## Work instructions
All lines in the material below that contain "labels" should be located and copied.

## Records for this task
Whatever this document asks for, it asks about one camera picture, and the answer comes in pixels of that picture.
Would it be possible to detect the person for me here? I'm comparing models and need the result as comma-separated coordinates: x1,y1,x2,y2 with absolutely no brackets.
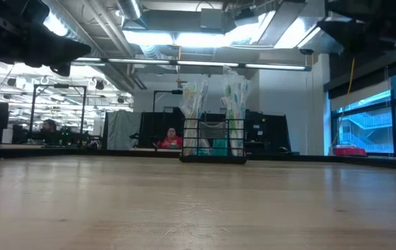
155,126,184,150
31,119,63,146

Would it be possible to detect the grey hanging cloth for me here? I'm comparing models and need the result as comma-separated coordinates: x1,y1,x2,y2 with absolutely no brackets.
104,110,143,151

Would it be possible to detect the black wire caddy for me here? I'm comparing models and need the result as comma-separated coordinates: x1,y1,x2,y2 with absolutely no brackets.
179,117,247,165

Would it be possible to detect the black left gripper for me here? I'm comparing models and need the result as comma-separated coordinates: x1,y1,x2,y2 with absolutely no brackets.
0,0,92,78

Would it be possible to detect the grey ceiling box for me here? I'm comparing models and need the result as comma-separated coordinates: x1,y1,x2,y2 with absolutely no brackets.
199,8,225,31

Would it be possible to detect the black gantry stand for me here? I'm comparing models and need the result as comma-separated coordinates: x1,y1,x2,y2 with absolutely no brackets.
29,83,88,140
152,89,185,114

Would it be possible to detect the black aluminium table frame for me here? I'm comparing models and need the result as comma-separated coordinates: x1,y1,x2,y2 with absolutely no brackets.
0,143,396,172

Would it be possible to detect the red tray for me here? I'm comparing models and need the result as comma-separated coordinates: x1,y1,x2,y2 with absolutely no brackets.
334,147,368,157

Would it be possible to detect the purple toothbrush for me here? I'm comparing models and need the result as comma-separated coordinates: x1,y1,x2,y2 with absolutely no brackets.
196,114,210,156
220,96,233,156

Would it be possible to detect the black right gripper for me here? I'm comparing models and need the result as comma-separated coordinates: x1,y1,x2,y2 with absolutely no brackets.
317,15,396,53

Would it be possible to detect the ceiling light strip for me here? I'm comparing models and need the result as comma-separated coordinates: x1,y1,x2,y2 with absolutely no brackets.
71,57,308,72

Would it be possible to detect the grey translucent cup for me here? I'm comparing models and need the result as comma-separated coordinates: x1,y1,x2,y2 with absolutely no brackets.
199,121,227,156

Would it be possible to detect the black partition panel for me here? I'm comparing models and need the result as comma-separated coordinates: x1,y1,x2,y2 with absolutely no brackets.
138,106,291,156

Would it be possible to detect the yellow hanging cable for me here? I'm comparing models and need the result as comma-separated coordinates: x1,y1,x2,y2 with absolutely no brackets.
345,57,356,95

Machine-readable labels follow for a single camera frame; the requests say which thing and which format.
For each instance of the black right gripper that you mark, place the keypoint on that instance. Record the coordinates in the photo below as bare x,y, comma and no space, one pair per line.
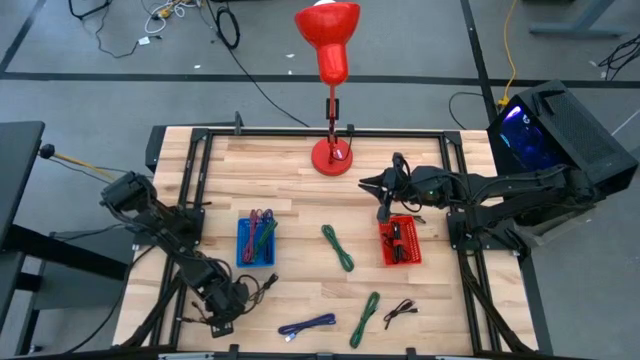
420,186

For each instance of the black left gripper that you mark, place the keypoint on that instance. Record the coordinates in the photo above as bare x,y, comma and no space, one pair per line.
222,302

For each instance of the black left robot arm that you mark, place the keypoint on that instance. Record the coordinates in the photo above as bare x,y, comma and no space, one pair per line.
165,225

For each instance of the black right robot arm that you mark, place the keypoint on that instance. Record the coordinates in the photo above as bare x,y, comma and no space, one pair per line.
510,195

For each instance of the blue plastic basket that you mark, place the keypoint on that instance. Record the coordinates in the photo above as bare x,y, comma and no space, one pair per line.
239,250

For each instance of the red plastic basket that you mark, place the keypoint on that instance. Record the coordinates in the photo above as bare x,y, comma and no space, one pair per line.
412,240

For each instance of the red desk lamp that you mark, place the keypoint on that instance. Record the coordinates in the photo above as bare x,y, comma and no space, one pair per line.
327,50

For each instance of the black computer tower blue glow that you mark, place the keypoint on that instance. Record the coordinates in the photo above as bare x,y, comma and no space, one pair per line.
575,130

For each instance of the black knob yellow stick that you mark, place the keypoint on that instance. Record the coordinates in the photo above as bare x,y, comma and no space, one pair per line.
46,151

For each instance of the grey desk foot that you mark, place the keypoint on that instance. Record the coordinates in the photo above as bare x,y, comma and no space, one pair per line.
575,30

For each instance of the black desk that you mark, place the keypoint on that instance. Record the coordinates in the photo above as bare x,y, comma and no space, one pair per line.
15,165

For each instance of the black aluminium table frame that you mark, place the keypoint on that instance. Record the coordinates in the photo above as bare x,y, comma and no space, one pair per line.
325,133

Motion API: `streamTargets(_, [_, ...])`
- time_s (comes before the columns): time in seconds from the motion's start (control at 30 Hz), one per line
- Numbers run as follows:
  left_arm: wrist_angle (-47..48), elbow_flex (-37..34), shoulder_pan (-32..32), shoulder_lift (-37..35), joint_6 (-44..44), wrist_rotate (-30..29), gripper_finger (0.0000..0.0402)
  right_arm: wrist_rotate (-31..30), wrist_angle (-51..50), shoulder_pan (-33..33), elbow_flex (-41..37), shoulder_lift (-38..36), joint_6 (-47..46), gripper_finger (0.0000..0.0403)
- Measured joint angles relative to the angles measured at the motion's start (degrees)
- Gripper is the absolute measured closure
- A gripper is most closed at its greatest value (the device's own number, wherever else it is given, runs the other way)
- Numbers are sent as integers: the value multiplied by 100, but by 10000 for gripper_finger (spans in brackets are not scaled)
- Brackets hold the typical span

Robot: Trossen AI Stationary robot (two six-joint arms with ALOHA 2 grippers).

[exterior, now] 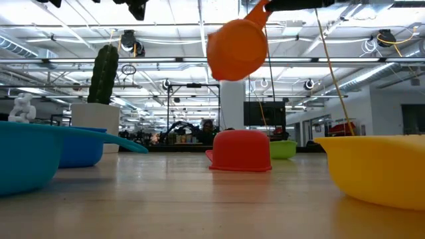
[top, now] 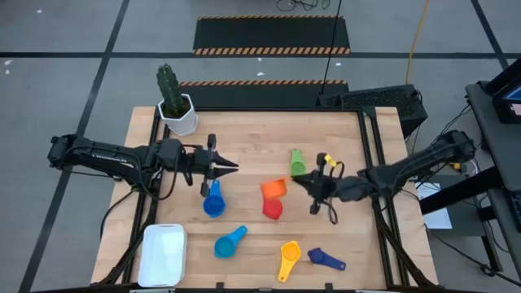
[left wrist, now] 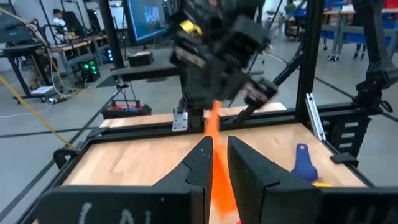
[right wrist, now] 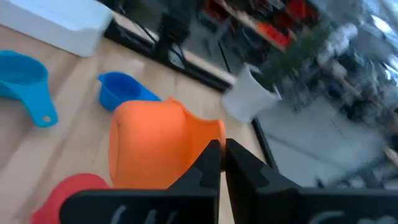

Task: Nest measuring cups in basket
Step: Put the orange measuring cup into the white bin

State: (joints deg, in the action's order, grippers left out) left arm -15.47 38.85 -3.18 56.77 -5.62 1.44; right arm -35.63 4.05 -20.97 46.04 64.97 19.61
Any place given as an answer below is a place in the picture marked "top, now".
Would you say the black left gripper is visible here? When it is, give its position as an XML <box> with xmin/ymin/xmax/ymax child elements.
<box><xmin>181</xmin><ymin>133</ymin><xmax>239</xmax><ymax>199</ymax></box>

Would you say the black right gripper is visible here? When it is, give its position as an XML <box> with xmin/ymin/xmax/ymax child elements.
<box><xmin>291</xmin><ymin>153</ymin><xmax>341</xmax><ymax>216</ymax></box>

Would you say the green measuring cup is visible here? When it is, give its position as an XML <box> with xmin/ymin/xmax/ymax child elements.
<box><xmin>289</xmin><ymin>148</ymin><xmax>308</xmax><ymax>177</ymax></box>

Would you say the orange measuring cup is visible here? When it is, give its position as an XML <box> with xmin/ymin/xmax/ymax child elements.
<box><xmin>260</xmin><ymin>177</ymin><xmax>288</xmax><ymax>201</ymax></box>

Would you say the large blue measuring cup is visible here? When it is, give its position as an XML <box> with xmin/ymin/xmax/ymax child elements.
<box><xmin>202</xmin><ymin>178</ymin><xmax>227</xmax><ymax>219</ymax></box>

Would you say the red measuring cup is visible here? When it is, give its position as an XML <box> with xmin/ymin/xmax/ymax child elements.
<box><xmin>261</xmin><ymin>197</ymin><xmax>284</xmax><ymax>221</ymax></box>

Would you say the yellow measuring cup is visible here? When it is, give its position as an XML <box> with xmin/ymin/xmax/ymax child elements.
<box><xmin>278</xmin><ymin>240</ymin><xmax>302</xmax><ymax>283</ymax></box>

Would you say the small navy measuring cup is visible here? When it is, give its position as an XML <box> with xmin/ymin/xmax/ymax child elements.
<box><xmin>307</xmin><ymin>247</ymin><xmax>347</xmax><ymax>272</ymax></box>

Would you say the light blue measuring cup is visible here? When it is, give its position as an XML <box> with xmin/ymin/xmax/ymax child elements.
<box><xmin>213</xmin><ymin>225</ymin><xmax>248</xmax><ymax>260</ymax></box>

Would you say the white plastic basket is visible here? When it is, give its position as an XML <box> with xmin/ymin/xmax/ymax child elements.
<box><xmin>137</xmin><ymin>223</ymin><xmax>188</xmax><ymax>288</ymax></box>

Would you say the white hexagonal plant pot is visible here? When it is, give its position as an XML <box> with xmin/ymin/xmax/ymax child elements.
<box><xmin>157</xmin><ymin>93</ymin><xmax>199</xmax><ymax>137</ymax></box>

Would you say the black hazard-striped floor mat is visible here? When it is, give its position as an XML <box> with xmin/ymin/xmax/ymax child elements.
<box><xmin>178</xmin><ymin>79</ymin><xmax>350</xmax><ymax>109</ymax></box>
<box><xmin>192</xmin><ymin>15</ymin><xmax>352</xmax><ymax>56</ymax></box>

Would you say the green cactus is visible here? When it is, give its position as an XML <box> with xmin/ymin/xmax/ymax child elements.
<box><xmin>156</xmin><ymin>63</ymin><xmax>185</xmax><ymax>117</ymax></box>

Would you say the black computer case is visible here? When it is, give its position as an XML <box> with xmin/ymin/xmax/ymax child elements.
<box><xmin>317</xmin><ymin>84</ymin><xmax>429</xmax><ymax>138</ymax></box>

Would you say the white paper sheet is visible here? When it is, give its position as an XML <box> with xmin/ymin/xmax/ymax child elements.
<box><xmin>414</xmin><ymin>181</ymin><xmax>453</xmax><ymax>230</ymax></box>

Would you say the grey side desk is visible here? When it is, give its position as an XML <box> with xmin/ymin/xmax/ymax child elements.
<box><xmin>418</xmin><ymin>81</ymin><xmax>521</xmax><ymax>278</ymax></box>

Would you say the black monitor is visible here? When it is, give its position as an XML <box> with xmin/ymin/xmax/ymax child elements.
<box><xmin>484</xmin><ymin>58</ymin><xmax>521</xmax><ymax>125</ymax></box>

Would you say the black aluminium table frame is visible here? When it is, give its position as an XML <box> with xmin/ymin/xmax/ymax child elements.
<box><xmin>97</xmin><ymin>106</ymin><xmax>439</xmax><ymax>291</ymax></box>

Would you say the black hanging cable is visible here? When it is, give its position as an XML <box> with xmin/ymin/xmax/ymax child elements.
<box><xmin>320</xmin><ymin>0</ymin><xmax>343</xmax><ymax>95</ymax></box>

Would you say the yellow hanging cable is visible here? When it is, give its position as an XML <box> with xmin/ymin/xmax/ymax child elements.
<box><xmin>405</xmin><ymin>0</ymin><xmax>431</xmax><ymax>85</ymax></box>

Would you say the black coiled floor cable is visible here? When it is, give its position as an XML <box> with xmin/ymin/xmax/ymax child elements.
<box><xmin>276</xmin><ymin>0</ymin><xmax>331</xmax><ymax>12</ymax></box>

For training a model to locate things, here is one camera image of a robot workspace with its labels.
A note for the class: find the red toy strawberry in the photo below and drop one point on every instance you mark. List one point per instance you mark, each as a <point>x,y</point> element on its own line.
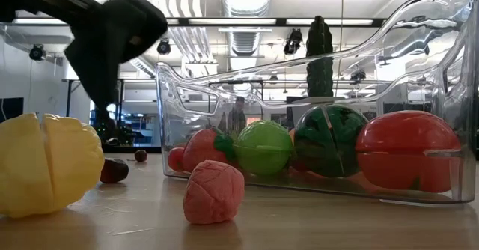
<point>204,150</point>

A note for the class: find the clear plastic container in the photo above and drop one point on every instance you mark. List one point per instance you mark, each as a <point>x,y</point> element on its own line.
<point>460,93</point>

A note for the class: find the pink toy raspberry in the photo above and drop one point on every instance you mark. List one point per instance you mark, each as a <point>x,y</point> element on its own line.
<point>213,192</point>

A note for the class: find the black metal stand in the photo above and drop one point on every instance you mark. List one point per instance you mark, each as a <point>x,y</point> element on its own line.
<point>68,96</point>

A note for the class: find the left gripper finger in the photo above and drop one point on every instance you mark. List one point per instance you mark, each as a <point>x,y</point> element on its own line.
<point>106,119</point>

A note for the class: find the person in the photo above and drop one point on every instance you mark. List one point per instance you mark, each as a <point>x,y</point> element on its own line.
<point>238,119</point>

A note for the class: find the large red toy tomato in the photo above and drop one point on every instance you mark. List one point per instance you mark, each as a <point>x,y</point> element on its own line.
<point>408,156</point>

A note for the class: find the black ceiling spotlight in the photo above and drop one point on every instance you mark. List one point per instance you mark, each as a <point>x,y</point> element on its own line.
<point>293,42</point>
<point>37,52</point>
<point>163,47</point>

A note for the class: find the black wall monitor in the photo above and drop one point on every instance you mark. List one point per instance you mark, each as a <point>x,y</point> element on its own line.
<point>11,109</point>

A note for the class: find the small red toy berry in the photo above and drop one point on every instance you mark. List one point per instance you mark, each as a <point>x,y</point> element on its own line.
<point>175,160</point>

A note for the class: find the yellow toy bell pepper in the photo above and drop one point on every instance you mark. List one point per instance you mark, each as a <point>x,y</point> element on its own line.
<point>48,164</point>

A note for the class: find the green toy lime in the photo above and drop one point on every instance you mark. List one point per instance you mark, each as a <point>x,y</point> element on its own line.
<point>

## Solution to this task
Machine-readable labels follow for a single camera frame; the requests say which thing and which format.
For training a model to locate things, here is one camera image of a robot workspace with its labels.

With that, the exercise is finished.